▶ [WHAT YOU WILL DO] Report how many lines in the data below hold "waste", with no other words.

Records drawn from a dataset
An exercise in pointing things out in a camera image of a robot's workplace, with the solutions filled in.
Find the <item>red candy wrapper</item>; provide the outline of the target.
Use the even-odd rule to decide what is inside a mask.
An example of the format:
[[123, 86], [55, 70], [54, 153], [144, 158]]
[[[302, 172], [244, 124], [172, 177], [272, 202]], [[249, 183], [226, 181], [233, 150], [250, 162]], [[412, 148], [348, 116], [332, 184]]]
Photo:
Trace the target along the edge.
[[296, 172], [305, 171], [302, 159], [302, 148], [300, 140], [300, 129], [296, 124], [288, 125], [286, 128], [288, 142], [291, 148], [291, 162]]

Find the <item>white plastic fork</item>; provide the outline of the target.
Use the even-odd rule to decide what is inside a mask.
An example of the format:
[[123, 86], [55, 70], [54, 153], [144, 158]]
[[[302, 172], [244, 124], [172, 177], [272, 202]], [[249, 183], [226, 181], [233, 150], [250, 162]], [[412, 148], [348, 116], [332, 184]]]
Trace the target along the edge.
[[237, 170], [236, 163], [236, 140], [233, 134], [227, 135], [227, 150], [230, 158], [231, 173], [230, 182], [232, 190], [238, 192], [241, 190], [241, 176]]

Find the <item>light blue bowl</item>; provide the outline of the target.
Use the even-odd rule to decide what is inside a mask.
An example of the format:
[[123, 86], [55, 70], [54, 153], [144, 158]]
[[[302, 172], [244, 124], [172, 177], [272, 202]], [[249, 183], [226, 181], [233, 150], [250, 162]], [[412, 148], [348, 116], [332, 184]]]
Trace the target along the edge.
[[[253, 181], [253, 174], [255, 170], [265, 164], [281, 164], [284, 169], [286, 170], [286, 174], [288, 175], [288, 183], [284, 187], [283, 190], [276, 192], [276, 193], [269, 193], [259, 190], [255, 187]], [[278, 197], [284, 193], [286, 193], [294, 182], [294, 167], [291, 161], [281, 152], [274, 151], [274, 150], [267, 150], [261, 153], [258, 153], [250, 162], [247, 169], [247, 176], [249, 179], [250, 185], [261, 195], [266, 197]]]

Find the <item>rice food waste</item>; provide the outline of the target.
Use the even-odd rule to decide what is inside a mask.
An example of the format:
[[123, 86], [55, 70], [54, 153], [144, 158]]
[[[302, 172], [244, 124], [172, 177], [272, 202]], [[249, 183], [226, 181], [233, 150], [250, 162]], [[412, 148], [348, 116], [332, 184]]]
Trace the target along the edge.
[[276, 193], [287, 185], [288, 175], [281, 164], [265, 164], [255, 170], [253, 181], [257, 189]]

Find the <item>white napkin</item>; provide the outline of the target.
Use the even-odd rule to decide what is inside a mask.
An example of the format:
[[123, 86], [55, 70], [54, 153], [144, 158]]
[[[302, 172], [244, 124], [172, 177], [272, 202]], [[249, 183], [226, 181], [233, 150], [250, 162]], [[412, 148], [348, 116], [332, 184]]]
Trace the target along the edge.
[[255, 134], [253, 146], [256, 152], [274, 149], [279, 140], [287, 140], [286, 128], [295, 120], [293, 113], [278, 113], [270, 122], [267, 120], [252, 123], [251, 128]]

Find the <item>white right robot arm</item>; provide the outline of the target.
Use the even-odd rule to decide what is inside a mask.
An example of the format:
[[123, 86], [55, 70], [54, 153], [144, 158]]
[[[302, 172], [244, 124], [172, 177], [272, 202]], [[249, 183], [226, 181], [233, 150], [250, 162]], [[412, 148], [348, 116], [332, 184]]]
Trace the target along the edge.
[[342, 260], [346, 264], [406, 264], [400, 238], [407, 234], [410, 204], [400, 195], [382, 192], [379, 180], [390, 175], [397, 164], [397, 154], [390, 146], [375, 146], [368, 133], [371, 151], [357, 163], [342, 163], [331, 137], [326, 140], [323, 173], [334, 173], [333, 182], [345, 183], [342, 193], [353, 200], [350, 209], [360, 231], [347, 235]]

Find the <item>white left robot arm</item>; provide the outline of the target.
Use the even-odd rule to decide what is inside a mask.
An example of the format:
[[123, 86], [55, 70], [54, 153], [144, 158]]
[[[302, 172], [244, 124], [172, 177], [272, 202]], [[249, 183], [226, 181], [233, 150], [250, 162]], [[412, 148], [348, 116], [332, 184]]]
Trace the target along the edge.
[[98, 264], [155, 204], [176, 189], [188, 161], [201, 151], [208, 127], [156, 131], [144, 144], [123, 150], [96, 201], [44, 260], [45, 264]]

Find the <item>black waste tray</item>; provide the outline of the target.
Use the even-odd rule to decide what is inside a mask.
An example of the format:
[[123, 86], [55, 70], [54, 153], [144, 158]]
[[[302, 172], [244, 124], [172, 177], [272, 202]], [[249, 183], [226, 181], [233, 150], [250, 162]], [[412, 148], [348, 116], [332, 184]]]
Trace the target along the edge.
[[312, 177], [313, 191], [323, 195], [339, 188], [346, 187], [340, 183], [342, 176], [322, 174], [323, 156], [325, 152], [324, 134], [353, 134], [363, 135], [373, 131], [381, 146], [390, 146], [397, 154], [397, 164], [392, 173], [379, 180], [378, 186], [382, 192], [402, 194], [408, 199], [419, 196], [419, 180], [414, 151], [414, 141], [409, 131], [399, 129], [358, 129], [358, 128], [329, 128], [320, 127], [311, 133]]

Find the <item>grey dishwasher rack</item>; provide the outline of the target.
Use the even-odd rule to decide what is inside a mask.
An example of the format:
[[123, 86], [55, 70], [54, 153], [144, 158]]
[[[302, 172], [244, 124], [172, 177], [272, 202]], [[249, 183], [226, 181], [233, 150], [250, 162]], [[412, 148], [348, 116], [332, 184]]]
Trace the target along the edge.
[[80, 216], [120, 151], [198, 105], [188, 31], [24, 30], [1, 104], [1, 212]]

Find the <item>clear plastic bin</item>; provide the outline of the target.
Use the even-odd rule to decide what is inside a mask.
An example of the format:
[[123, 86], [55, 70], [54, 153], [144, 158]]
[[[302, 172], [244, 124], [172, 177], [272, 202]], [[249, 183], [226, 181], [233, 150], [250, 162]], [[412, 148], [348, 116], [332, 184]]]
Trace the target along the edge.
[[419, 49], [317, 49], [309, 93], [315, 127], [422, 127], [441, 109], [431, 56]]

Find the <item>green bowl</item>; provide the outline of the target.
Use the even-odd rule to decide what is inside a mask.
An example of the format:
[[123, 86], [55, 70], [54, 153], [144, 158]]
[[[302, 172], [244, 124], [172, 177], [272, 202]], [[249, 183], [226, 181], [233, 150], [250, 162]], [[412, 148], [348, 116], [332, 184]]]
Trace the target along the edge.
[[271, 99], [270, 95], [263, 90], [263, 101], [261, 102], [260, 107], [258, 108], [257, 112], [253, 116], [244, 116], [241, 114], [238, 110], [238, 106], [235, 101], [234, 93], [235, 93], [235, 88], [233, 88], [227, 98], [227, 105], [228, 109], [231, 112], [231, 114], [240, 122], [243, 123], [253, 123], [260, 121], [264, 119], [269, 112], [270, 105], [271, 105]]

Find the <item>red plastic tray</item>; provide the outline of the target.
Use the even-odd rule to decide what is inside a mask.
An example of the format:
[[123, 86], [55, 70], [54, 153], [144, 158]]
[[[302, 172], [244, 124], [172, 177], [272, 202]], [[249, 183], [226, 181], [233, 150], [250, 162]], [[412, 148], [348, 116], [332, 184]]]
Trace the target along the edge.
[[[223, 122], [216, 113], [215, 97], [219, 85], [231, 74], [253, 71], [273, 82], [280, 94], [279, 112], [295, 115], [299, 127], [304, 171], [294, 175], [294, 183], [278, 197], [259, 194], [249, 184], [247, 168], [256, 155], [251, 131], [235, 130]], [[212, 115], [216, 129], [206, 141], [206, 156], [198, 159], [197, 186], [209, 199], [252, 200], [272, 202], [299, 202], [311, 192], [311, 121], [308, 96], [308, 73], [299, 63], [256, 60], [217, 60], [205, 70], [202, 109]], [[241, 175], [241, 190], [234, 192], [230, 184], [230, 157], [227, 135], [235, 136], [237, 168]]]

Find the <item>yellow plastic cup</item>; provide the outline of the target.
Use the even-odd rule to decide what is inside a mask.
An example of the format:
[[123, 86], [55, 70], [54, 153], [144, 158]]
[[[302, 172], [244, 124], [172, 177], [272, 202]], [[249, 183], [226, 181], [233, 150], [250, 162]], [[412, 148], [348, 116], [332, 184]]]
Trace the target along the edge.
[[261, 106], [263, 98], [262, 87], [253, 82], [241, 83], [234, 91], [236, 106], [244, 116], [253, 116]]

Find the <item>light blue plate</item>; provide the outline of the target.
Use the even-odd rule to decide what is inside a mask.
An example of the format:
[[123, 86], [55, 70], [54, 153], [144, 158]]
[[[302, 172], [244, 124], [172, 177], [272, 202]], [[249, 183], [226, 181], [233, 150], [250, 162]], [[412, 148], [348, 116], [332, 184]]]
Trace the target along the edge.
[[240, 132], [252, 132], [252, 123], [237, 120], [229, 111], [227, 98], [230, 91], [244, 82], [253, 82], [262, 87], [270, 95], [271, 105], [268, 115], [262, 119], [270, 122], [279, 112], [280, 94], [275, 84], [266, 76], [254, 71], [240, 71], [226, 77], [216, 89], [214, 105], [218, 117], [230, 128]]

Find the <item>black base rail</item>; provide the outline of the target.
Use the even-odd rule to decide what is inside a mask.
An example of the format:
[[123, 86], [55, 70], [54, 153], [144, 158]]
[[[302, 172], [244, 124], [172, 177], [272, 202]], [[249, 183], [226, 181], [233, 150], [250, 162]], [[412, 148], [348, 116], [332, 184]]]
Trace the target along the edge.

▶ [RESULT OF THIS TASK] 2